Kuhl thereafter filed in the same criminal proceeding the two motions which are before us on this appeal. One of these motions is denominated, “Motion to Hear Facts and Witnesses and to Determine the Validity of Illegally Seized Evidence.” The other, which is supported by an affidavit and a statement containing allegations of fact and arguments, is entitled, “Motion for Hearing to Determine Legality of Search of Dwelling where Evidence Seized therefrom was Prejudicial to Petitioner.”

By means of these motions, Kuhl questions the admission at his trial of exhibits consisting of articles obtained as the result of a search and seizure which took place at the home and garage of his co-defendant Edward R. Heisler. Among the items in question were the aluminum plates and photographic negatives referred to in the indictment, a photograph of Kuhl, photographic solutions and developing equipment, graph paper, a Multigraphic machine, and other materials. Kuhl asserts that the search and seizure was unlawful because it was general and exploratory, made solely to find evidence of Heisler’s and Kuhl s guilt, and was therefore not reasonably incident to the arrest of Heisler.

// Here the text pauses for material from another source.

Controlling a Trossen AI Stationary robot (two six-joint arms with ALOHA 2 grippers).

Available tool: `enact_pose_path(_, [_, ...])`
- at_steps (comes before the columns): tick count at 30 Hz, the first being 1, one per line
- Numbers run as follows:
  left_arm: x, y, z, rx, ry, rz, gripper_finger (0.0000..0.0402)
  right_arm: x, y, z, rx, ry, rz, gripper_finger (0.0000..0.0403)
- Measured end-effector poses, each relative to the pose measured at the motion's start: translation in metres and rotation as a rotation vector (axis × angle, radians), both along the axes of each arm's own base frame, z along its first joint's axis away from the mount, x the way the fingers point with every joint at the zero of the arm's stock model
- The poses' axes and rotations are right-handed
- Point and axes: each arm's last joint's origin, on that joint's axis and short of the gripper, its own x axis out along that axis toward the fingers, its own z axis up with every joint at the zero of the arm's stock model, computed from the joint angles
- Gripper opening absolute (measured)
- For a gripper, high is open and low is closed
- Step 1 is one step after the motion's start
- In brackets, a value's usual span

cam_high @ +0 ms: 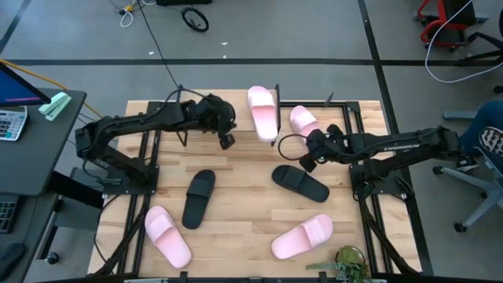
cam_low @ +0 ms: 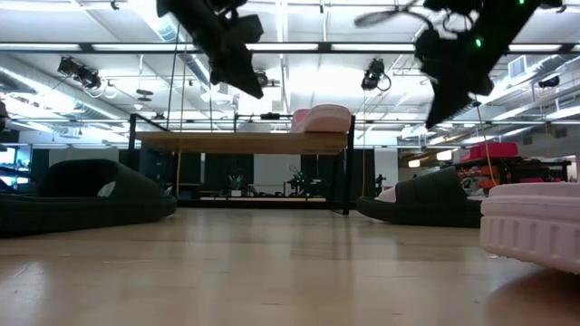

The district court, treating the two motions as one (as we shall likewise do), and as made either under Rule 41(e), Federal Rules of Criminal Procedure, to suppress evidence, or under 28 U.S.C. § 2255 (1964), to vacate the judgment of conviction and sentence, denied them without hearing. This appeal followed.

I.

The district court correctly determined that the motion if treated as one made under Rule 41(e) to suppress evidence, must be denied. Such a motion must be made before or during the criminal trial. 2

Treating the motion as made under 28 U.S.C. § 2255, the district court held that such a motion is not a proper vehicle for attacking the admission of evidence on the ground of unlawful search and seizure.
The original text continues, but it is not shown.